### Directions for this task
The lines to return begin at the one containing "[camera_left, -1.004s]" and end at the final line of the material; output them exactly and only them.

▽

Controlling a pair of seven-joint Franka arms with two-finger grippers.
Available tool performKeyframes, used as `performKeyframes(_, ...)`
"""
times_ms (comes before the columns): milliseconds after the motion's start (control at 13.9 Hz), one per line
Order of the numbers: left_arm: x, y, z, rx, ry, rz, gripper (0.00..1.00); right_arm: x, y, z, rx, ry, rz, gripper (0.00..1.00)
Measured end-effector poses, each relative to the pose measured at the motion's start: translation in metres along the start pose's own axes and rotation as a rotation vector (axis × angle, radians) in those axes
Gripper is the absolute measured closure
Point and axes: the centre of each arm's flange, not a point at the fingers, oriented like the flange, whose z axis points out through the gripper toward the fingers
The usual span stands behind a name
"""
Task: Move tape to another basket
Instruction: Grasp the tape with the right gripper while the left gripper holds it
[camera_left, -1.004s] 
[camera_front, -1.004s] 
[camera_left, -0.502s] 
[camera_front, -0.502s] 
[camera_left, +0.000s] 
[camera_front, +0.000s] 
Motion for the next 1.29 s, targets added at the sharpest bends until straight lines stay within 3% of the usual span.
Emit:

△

### Response to this exercise
[camera_left, -1.004s] 
[camera_front, -1.004s] 
[camera_left, -0.502s] 
[camera_front, -0.502s] 
[camera_left, +0.000s] 
[camera_front, +0.000s] 
Motion for the next 1.29 s, targets added at the sharpest bends until straight lines stay within 3% of the usual span.
Emit:

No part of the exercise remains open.